More than 156,000 troops waded or parachuted onto French soil on June 6, 1944. Nearly 4,500 would be dead by the end of the day.
Britain's Prince Charles led the tributes to men like Stringer who took part in the first wave, when thousands of Allied troops flew or parachuted in during the early hours of June 6, 1944, catching the German army by surprise.
Wearing a field marshal's uniform, the heir to the British throne chatted at length to veterans, many of whom were confined to wheelchairs, along with his wife Camilla, who was wearing a grey-blue overcoat.
He waved to crowds who applauded as he crossed Pegasus Bridge under a clear blue sky and posed for a group photo with veterans.
Charles and Camilla then hopped into a motor gunboat, one of the lead boats on the approach to Swords Beach on that historic day seven decades ago.

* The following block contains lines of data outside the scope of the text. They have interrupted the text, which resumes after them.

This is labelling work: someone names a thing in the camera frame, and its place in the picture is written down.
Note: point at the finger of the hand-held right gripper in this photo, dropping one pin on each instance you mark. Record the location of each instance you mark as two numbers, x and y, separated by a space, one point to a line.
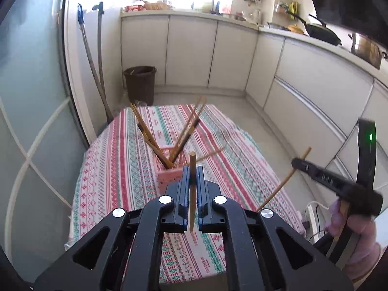
315 172

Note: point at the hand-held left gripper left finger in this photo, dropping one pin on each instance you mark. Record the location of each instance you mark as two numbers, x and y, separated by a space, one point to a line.
186 194

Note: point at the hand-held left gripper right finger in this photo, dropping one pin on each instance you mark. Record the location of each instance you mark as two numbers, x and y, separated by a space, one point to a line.
199 194

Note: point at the pink plastic utensil basket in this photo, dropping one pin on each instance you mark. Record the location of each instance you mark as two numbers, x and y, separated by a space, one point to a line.
171 178

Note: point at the bunch of wooden chopsticks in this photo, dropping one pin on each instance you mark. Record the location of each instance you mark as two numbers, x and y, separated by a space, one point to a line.
212 154

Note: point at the person's right hand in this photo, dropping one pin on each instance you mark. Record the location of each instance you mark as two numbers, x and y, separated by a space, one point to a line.
363 242

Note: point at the white power strip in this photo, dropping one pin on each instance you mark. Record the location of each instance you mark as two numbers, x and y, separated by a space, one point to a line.
309 215

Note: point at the patterned red green tablecloth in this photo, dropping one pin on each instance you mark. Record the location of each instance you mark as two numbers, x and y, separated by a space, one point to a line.
242 172

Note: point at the white kitchen cabinets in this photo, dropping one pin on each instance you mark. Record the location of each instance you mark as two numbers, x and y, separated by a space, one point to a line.
318 75

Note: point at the crumpled clear plastic bag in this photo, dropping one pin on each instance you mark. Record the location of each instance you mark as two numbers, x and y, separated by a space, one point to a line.
140 102

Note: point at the stainless steel pot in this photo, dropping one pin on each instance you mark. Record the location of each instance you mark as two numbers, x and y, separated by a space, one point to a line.
365 50

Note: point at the brown plastic trash bin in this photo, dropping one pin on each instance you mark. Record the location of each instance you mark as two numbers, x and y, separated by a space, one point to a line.
141 86

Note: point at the black frying pan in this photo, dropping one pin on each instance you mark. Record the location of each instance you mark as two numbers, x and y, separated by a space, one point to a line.
322 33

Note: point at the orange lid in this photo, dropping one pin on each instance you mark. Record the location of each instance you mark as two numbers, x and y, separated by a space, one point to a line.
296 28

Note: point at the steel bowl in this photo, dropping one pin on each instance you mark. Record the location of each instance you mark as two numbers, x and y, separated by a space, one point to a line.
275 25

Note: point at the black range hood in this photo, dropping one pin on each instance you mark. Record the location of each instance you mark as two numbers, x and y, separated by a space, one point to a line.
348 0

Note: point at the white kettle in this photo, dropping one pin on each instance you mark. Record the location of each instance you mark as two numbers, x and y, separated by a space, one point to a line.
256 17

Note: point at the rack with yellow packets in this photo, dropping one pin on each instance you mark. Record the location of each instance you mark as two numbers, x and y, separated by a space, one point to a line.
286 7

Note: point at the glass sliding door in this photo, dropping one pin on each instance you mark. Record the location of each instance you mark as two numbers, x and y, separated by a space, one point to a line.
36 81

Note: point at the red basin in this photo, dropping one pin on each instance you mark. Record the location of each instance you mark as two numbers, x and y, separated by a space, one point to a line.
135 8

"Did you jump here?" the prince asked paratrooper Raymond Shuck. "And in the right place?" he quipped, in reference to the fact that several parachutists landed in completely the wrong place in the darkness and confusion of the assault.
Charles was later due to oversee a parachute drop involving British, French, U.S. and Canadian forces including Jock Hutton, a Scottish veteran who parachuted onto the same spot in 1944 and planned to make a tandem jump at the age of 89.
In the naval base of Portsmouth, in southern England, the departure point for troops heading to Swords Beach, some 80 veterans watched an amphibious vehicle roar off a landing craft onto a beach.
Queen Elizabeth II's daughter Princess Anne attended a service nearby, writing in the order of service that the soldiers that day "had no idea what they were to face, or what the effect of their efforts would be, but as we now know, D-Day marked the beginning of the end of World War II."
Later on Thursday, a flotilla of ships were due to depart Portsmouth in commemoration of the nearly 7,000 vessels that took part in the invasion.
U.S., French and Dutch soldiers will also take part at an evening ceremony at Utah beach, on the western edge of the invasion site.
Fireworks displays along the coast will light up the sky shortly before midnight, marking the moment of the first bombing raids.
On Friday, Queen Elizabeth and Obama are among the world leaders attending the international ceremony of remembrance on the beach at Ouistreham.
Also on hand will be hundreds of medical staff to care for the aged veterans on what is expected to be a sweltering mid-summer Normandy day.
Stringer, who was to attend a lunch with Prince Charles, said he had been several times to Normandy but the circle of D-Day veterans was shrinking fast.
"You keep looking for your friends. Always wondering who's missing, because there's so few left."